WHAT TO WORK ON: Skip all pictures. Write out the data below from its first line through the line that contains "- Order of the".
####################
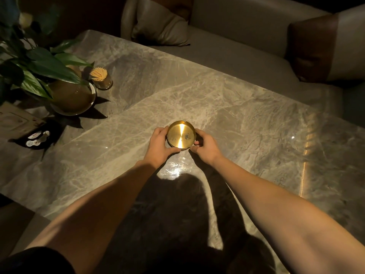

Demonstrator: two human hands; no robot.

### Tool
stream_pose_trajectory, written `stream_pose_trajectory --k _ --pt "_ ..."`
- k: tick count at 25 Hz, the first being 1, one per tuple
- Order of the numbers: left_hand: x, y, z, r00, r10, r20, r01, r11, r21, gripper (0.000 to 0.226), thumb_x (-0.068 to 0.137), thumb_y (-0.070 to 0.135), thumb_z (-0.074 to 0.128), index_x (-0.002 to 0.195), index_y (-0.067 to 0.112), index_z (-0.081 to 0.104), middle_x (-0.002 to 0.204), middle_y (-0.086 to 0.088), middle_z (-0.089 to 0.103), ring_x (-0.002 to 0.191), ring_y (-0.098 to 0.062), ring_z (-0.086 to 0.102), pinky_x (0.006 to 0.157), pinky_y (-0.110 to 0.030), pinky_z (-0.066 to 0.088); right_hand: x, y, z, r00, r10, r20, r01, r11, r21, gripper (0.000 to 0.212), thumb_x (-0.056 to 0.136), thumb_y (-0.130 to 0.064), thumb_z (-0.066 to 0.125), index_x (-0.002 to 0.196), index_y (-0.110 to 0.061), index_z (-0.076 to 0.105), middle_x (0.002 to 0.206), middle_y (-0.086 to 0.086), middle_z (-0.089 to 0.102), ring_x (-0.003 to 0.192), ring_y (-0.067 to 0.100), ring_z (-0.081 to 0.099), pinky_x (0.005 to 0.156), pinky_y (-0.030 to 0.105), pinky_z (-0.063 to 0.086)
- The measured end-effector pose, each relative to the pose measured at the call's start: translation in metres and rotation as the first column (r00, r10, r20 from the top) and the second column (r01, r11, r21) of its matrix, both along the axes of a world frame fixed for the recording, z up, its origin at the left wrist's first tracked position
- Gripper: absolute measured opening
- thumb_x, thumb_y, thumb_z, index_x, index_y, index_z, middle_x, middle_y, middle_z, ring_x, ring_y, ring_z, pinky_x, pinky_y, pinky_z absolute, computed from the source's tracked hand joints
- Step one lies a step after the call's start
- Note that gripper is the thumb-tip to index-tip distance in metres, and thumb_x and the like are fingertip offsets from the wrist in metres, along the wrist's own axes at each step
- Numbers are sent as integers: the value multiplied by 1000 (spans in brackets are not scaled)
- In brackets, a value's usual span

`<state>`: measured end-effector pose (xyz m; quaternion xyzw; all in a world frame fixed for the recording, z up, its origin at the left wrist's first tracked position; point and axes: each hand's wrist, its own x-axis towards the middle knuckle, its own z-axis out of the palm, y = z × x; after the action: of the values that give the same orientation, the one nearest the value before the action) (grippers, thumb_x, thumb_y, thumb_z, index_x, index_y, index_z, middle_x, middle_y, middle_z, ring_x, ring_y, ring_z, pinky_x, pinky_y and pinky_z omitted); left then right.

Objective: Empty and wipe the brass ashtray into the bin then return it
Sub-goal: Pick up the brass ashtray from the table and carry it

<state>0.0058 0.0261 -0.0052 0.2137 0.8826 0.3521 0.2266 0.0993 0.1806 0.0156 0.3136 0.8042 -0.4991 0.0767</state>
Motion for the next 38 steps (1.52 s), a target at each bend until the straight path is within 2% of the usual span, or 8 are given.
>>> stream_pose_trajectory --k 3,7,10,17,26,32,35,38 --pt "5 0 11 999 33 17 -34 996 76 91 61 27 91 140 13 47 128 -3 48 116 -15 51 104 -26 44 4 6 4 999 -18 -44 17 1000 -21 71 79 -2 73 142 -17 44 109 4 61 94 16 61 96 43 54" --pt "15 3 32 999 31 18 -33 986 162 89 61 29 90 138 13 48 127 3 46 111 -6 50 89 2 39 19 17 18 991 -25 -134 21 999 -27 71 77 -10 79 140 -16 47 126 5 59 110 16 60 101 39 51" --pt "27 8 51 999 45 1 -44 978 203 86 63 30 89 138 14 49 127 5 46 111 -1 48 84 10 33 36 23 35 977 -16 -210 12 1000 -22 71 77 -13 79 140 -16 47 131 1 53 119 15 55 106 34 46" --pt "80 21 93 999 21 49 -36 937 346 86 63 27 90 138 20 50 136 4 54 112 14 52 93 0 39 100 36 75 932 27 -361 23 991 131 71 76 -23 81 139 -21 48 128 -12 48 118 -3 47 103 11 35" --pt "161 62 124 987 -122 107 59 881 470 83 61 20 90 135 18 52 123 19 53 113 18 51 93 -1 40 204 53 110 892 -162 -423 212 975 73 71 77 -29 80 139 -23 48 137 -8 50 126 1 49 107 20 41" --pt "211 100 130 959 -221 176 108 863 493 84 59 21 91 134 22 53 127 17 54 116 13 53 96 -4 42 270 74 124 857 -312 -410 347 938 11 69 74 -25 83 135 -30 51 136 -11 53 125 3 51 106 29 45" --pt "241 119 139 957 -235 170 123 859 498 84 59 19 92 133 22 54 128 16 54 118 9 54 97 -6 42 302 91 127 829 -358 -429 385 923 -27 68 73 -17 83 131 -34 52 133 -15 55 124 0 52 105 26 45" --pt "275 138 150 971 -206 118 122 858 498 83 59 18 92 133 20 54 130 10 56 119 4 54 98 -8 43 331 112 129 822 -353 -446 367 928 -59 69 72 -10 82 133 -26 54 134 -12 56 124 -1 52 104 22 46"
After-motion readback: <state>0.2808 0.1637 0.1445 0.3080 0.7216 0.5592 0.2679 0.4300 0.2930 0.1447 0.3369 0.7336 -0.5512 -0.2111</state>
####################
RESULT OF THIS TASK:
Demonstrator: two human hands; no robot.

### Tool
stream_pose_trajectory, written `stream_pose_trajectory --k _ --pt "_ ..."`
- k: tick count at 25 Hz, the first being 1, one per tuple
- Order of the numbers: left_hand: x, y, z, r00, r10, r20, r01, r11, r21, gripper (0.000 to 0.226), thumb_x (-0.068 to 0.137), thumb_y (-0.070 to 0.135), thumb_z (-0.074 to 0.128), index_x (-0.002 to 0.195), index_y (-0.067 to 0.112), index_z (-0.081 to 0.104), middle_x (-0.002 to 0.204), middle_y (-0.086 to 0.088), middle_z (-0.089 to 0.103), ring_x (-0.002 to 0.191), ring_y (-0.098 to 0.062), ring_z (-0.086 to 0.102), pinky_x (0.006 to 0.157), pinky_y (-0.110 to 0.030), pinky_z (-0.066 to 0.088); right_hand: x, y, z, r00, r10, r20, r01, r11, r21, gripper (0.000 to 0.212), thumb_x (-0.056 to 0.136), thumb_y (-0.130 to 0.064), thumb_z (-0.066 to 0.125), index_x (-0.002 to 0.196), index_y (-0.110 to 0.061), index_z (-0.076 to 0.105), middle_x (0.002 to 0.206), middle_y (-0.086 to 0.086), middle_z (-0.089 to 0.102), ring_x (-0.003 to 0.192), ring_y (-0.067 to 0.100), ring_z (-0.081 to 0.099), pinky_x (0.005 to 0.156), pinky_y (-0.030 to 0.105), pinky_z (-0.063 to 0.086)

There is nothing further in this answer.